2.5 Modules - Speaker Diarization

The Speaker Diarization module currently consists of a Google Cloud API ( https://cloud.google.com/speech-to-text/docs/multiple-voices ). There is comprehensive documentation on the API and there's no need to dig too deep into it in this document. As previously mentioned there is a set of parameters that can be adjusted. The most fluctuant ones in our case is:

  • channels
  • number of people
  • sample rate

Another interesting parameter is the “model”, usually it's set to nothing which means it uses the standard model. We have currently changed it to “video” (https://cloud.google.com/speech-to-text/docs/transcription-model) where it in our case boosted the results a lot. The video model allows for recognition of even lower quality sounds (and is a bit more pricier than the standard model). This is also the one we have done most of our tests with since we were all working from distance due to the corona pandemic, and had to record audio from one microphone while talking over video-call.
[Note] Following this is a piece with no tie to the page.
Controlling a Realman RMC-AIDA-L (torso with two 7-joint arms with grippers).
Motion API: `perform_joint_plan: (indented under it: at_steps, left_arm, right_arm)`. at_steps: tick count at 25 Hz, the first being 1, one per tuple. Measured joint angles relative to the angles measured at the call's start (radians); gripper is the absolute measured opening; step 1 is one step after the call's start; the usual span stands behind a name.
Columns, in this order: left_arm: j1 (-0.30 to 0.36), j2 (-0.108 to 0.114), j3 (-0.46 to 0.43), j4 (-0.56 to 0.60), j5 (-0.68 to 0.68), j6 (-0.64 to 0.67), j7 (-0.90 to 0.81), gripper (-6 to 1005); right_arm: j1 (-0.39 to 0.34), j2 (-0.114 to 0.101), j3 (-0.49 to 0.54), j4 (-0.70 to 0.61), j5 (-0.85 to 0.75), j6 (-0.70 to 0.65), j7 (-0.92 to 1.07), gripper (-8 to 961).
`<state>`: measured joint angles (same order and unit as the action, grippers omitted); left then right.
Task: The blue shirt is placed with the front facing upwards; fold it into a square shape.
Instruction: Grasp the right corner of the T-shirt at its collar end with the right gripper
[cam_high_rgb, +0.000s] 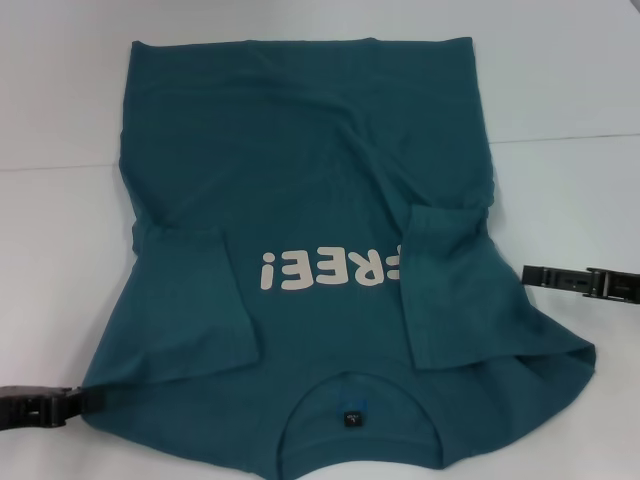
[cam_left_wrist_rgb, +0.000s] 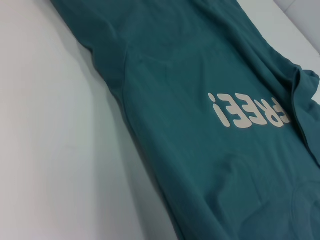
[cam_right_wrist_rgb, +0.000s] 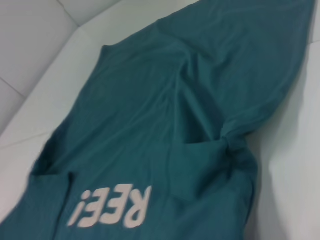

The API returns the results in a result-object where we take out the word list and iterate through it to calculate the number of words each speaker has said, as well as the list of all the words associated with that speaker.

All the code for using the Speaker Diarization is manifasted in the Server code under diarization_service.py

3. Improvements

3.1 Speaker Diarization Framework

First and foremost, the current framework for speaker diarization is not optimal due to a couple of reasons:

  • Its expensive
  • We don't own the data, we just send a audiofile to Google which in return gives us transcribed text. This is against the idea of integrity of user and user data stated in the project.
  • We cant control the model - we have no idea how the model works, we're just seeing the frontside of it through its API, we can't improve it or tweak it too much to fit our needs.

The only reason we chose the Google Cloud API for Speaker Diarization was to have a finished MVP. We were initially working with pyannote (a open source Speaker Diarization framework) but it would take too much time in order to get it to work properly. Hence, the current speaker diarization is only for proof of concept.

3.2 Real Time Data Streaming

As it is for now, the recordings is manual and is within a given timeframe. This also results in the timeframes in the influxDB not being optimized and matching the other sensor data of the same timeframe. The timestamps is given at the point where the data is sent to the InfluxDB, meaning if we get it all in a batch at a time, they will all have the same data, even if it could differ up to 58 seconds between the words.